The tension between transparency and confidentiality is not inevitable. Cryptographic advances — notably zero-knowledge proofs (ZKPs) — make it possible to protect users’ privacy while meeting compliance requirements. Here are six misconceptions to reconsider.

1. Is Privacy a Problem Unique to Crypto?

Every technological revolution has reshuffled the cards of privacy. The 19th century saw similar concerns arise around the telegraph, photography, and the telephone. The foundational article by Brandeis & Warren, The Right to Privacy (1890), was born from this context. Privacy on blockchain is a societal question — not a crypto-specific problem.

2. Confidentiality Enabled the Rise of the Internet

The lack of confidentiality long hindered the adoption of the web. HTTPS and asymmetric encryption were the catalysts for online commerce. Crypto needs the same foundation: users will not transact on-chain if merchants can access their entire wallet history. Confidentiality is the missing link for mass adoption.

3. Blockchain Transactions Are Pseudonymous, Not Anonymous

All on-chain data — addresses, amounts, timestamps — are public. Pseudonymity offers an illusory protection: as soon as an address is linked to an identity (via KYC or a commercial transaction), the complete history becomes traceable. Hybrid solutions via privacy pools — using ZKPs to prove the legitimacy of funds without revealing the complete history — could constitute a response compatible with MiCA.
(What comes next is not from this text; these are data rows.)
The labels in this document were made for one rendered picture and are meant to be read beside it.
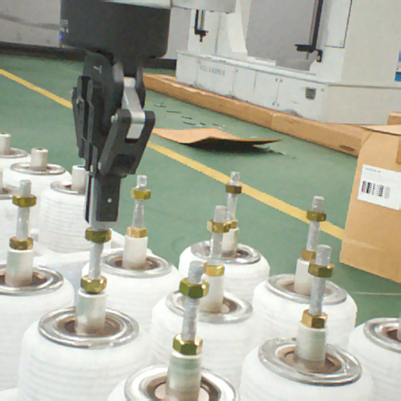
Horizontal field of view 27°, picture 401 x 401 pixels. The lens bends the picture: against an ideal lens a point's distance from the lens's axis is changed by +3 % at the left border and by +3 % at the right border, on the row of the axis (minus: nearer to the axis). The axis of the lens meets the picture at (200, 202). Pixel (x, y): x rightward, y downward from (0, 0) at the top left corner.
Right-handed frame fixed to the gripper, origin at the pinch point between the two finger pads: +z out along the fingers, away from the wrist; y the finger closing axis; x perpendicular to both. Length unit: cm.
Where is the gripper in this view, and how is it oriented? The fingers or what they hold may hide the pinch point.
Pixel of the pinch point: (102, 200)
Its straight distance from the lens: 61.0
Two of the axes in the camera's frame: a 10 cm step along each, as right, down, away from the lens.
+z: -1.1, 9.7, 2.2
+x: 9.1, 0.1, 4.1
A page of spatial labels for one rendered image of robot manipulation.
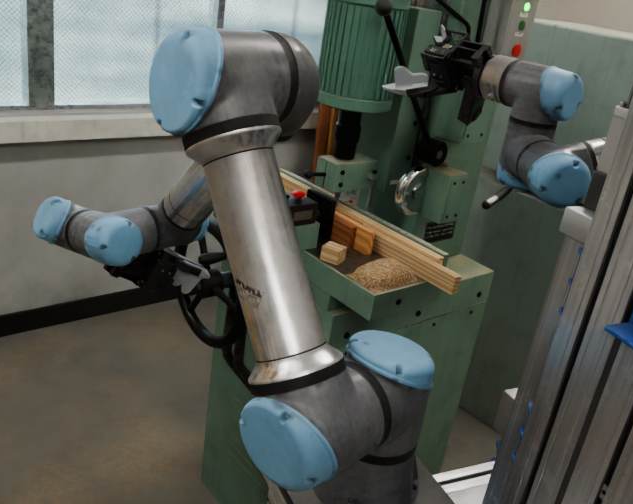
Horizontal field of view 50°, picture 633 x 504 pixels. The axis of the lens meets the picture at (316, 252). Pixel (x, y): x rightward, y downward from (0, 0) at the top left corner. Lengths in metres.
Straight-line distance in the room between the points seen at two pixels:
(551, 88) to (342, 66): 0.53
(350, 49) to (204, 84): 0.76
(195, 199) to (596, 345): 0.61
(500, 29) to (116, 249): 1.00
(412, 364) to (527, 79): 0.50
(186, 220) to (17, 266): 1.71
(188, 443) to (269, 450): 1.53
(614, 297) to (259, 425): 0.40
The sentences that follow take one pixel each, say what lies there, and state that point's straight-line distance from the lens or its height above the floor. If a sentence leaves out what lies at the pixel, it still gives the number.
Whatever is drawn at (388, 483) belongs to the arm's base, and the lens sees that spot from 0.93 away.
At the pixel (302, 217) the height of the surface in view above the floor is 0.98.
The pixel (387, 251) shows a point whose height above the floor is 0.92.
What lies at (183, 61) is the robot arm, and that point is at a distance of 0.77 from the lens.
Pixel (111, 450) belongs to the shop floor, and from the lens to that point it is 2.29.
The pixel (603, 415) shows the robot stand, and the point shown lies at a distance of 0.81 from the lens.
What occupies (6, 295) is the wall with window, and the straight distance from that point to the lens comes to 2.81.
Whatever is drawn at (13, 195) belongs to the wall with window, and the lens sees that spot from 2.65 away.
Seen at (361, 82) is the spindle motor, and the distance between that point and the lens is 1.48.
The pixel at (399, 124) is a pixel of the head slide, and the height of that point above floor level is 1.17.
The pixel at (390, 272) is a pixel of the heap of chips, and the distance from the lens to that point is 1.38.
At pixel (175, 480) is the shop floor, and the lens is 2.19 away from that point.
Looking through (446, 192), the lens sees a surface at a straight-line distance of 1.59.
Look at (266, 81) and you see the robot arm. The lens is 0.80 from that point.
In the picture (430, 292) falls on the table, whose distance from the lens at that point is 1.47.
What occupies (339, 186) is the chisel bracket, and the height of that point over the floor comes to 1.02.
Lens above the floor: 1.48
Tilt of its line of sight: 23 degrees down
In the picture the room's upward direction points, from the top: 9 degrees clockwise
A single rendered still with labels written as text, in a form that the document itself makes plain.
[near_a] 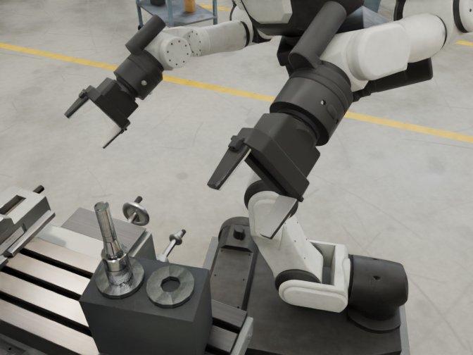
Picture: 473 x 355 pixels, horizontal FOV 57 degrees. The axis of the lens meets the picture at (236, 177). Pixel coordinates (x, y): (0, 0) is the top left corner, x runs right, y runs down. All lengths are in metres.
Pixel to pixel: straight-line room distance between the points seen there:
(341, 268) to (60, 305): 0.79
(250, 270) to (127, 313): 0.76
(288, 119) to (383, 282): 0.93
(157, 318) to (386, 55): 0.57
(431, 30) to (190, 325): 0.62
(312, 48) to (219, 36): 0.54
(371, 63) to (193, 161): 2.43
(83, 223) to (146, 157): 1.51
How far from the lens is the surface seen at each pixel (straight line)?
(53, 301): 1.15
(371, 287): 1.39
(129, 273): 0.86
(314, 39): 0.58
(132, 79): 0.99
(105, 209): 0.74
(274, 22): 0.88
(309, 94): 0.55
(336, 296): 1.36
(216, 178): 0.50
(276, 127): 0.52
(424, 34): 0.74
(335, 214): 2.63
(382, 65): 0.61
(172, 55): 0.99
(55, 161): 3.18
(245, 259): 1.57
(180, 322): 0.83
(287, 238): 1.26
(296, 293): 1.36
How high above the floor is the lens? 1.80
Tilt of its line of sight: 40 degrees down
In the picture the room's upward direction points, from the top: straight up
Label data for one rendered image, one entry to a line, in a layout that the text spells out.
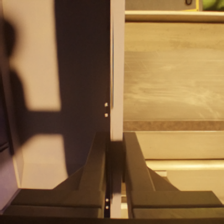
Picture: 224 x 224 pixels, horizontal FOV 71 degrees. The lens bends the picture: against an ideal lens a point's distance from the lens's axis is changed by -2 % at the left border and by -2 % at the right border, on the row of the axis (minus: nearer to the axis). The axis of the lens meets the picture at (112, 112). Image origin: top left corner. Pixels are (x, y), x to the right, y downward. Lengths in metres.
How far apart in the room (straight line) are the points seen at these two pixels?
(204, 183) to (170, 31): 0.55
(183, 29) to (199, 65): 0.12
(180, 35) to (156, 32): 0.07
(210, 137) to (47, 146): 0.52
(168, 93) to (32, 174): 0.43
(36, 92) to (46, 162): 0.13
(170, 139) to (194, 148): 0.10
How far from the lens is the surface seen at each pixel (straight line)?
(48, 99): 0.28
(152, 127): 0.56
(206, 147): 0.65
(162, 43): 0.53
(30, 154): 0.33
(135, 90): 0.52
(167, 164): 0.60
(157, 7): 0.99
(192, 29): 0.57
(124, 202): 0.44
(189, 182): 0.71
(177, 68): 0.54
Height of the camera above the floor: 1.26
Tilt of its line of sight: 76 degrees down
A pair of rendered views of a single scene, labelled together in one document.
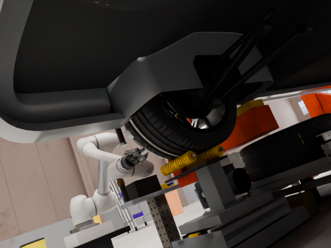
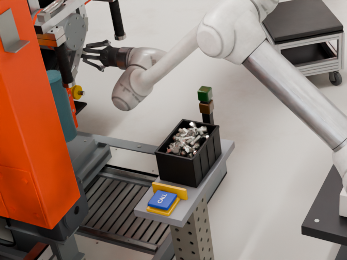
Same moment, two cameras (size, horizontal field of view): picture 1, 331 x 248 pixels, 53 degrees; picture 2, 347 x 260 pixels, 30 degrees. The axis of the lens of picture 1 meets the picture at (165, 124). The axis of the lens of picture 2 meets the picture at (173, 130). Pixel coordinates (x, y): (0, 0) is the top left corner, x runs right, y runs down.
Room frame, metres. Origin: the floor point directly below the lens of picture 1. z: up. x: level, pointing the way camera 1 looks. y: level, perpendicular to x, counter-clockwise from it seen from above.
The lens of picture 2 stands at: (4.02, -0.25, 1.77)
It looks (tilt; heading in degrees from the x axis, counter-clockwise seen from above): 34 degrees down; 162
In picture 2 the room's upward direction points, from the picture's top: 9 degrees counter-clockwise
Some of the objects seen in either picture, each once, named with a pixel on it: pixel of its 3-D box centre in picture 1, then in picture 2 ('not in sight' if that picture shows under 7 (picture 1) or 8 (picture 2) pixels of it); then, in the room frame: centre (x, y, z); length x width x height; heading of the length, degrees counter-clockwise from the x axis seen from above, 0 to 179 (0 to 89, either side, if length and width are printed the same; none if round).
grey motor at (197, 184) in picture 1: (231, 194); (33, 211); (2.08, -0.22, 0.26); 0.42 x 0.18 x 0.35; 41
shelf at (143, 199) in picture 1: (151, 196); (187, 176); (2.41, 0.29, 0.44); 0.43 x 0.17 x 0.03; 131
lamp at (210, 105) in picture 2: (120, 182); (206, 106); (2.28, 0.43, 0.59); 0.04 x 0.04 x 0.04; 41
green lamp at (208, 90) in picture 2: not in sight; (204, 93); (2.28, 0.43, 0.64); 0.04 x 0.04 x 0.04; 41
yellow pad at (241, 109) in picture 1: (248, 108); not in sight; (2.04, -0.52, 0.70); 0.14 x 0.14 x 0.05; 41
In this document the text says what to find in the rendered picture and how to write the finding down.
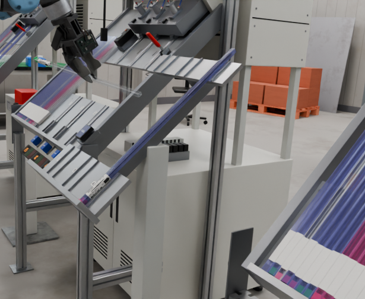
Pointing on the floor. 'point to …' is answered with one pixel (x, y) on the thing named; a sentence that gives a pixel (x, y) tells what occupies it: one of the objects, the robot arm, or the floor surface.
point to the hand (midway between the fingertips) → (90, 77)
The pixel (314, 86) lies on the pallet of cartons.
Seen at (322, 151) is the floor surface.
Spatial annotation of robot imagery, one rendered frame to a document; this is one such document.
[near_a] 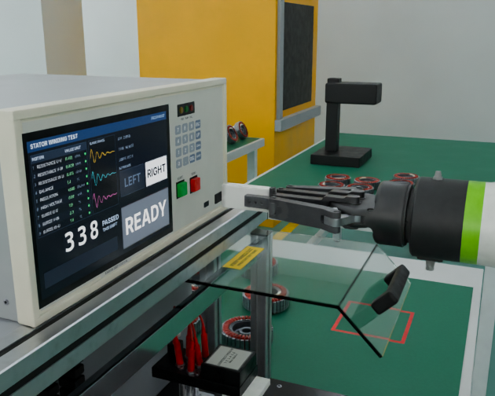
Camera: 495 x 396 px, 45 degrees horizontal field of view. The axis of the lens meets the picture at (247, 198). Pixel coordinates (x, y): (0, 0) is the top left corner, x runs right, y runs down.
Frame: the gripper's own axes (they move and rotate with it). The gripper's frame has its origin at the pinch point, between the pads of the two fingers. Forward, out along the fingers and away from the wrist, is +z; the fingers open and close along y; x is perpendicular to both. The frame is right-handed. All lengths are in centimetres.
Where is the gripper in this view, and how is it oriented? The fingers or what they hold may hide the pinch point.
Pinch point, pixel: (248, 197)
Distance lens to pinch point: 76.3
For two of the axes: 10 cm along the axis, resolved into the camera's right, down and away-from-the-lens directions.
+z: -9.2, -1.0, 3.7
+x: 0.0, -9.6, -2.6
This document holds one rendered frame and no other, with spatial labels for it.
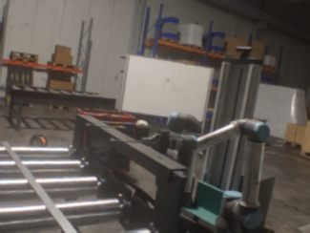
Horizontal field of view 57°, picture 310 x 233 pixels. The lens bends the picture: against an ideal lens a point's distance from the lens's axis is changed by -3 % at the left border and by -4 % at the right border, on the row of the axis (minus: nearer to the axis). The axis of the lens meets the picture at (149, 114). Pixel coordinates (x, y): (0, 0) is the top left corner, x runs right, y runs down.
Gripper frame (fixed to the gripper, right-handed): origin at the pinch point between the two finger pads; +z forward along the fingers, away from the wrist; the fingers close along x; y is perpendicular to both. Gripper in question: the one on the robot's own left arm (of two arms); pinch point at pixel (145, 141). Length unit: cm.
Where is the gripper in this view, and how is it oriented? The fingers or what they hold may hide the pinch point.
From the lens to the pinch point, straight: 156.5
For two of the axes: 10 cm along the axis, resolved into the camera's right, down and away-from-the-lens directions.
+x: -1.5, 9.8, 1.2
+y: 5.1, 1.8, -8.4
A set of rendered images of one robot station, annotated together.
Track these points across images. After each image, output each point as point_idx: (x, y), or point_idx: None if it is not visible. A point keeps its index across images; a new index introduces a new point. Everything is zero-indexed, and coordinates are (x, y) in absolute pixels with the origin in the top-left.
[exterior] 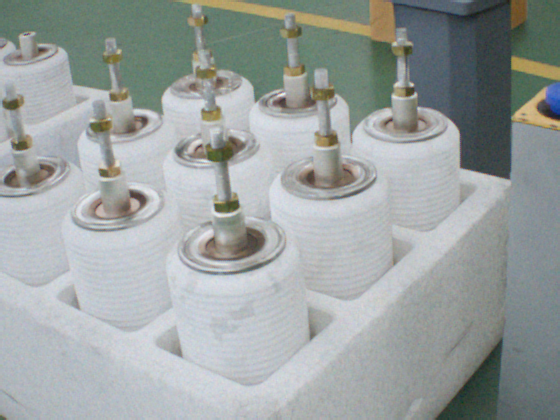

4. Privacy Does Not Facilitate Crime

Statistics contradict this misconception: according to TRM Labs and Chainalysis, less than 1% of crypto volumes are linked to illicit activities, compared to 2 to 5% in traditional finance. On-chain transparency has even helped dismantle platforms like Silk Road and AlphaBay. European regulators should recognize that privacy tools facilitate better governance rather than hinder it.

5. AML Compliance and Privacy Are Not Incompatible

ZKPs, multiparty computation, and homomorphic encryption already make it possible to reconcile both objectives. A ZKP can prove that an address does not appear on a sanctions list without revealing the complete identity. These innovations pave the way for programmable compliance — shifting from a logic of disclosure to a logic of proof. The upcoming European AMLA authority could integrate this paradigm.

6. Privacy Goes Beyond the Financial Realm

Privacy is not reserved for mixers or DEXs — it is a foundational infrastructure. Its applications cover digital identity (proving one’s age without exposing one’s passport), healthcare (sharing results without revealing the complete file), gaming (protecting in-game property), AI (training models without exposing data), and decentralized voting. These use cases align with the eIDAS 2.0 vision of European digital identity.

Conclusion

Every technological revolution reinvents the contours of privacy. Blockchain has the cryptographic tools to meet this challenge — provided that regulators and industry players agree to use them together.